Unix Spiders: October 2011

I attended this event in the afternoon of Wednesday 19th October 2011 at City University London. I found it a very stimulating and thought provoking forum, so here are my thoughts based on the notes I took. Mike Hawkes from the MDA introduced the event and we had four speakers, 2 focused on more technical issues (Lee/Guest and Garner), two focused more on content (Holden and Reynolds), although by the very nature of the subject discussed there were overlaps between the two in the talks.

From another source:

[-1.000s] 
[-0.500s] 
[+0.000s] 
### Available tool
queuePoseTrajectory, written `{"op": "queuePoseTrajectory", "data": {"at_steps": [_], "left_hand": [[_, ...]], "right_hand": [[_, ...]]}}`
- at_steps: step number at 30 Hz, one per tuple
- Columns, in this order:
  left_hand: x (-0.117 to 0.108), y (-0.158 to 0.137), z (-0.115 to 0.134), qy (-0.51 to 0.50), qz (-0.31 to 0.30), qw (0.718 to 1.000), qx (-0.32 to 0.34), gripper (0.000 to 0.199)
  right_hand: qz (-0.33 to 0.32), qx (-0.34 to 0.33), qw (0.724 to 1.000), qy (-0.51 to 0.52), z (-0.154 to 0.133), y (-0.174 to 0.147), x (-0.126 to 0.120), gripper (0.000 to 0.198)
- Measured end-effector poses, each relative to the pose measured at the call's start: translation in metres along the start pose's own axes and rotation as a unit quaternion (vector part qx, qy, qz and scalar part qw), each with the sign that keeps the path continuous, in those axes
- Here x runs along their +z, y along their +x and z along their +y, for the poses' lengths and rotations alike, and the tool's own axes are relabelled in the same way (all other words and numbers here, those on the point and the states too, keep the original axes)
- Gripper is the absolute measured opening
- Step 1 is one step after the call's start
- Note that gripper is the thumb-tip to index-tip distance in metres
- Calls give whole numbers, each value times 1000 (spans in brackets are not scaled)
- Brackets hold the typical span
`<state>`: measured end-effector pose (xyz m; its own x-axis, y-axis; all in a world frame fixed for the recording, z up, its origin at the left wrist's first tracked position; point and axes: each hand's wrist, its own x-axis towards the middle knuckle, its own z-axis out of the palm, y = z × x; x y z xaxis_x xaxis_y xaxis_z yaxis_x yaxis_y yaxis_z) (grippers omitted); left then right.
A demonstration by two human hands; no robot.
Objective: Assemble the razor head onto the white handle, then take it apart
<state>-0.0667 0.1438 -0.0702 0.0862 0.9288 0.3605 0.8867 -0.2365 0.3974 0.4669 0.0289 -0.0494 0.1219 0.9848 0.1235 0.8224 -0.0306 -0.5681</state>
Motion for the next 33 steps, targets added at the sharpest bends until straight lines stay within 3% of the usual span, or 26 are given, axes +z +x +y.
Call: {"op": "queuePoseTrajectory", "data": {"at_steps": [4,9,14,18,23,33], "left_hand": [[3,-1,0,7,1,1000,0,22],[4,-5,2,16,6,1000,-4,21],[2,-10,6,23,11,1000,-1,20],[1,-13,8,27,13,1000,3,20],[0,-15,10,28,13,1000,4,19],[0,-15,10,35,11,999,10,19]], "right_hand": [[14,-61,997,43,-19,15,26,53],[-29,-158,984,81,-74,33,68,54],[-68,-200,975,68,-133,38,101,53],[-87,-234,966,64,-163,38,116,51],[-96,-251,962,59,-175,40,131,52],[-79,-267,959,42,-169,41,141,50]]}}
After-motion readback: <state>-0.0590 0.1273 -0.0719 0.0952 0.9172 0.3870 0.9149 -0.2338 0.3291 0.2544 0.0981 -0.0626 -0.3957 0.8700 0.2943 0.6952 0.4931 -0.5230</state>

Paul Lee and Matt Guest – Mobile Data Consumption Trends

The focus of this talk was a look forward to what the trends are in mobile to the year 2030. Two aspects of mobile were highlighted: networks and devices. These were tackled in turn. The methodology used to gather the data was briefly described e.g. inputs from a variety of sources, both organizational type and geographical. The focus on the talk was very much on what people want rather than what the technology can do (perhaps the latter has been more prominent in the past than it should have been).

1. Networks

A number of problems were outline, and tensions between various aspects were stated. Mobile networks are likely to be become much more congested, and there may not be sufficient scope to increase bandwidth due to constraints on the spectrum (i.e. available) and planning permission (putting up more poles). A wide variety of different types of devices is likely to become available, meaning that the network will increasingly need to deal with device heterogeneity. However there is also the potential that 4G/5G will allow networks to carry even more data with faster upload and download speeds. Users will be able to use their devices more seamlessly than previously with blending of wi-fi and cellular networks and web/wi-fi bypass. An example of this would be a device which can move between cellular, wi-fi and short range networks. The type of applications on these three levels will differ, as speed effects choice. Due to the business model of mobile operators, there may well be resistance against seamless use of devices. Most people use their mobile broadband at home, therefore some usage may move back to DSL/Cable. There are positives and negatives in using wi-fi, but the former outweigh the latter. It's a pretty complicated picture to me.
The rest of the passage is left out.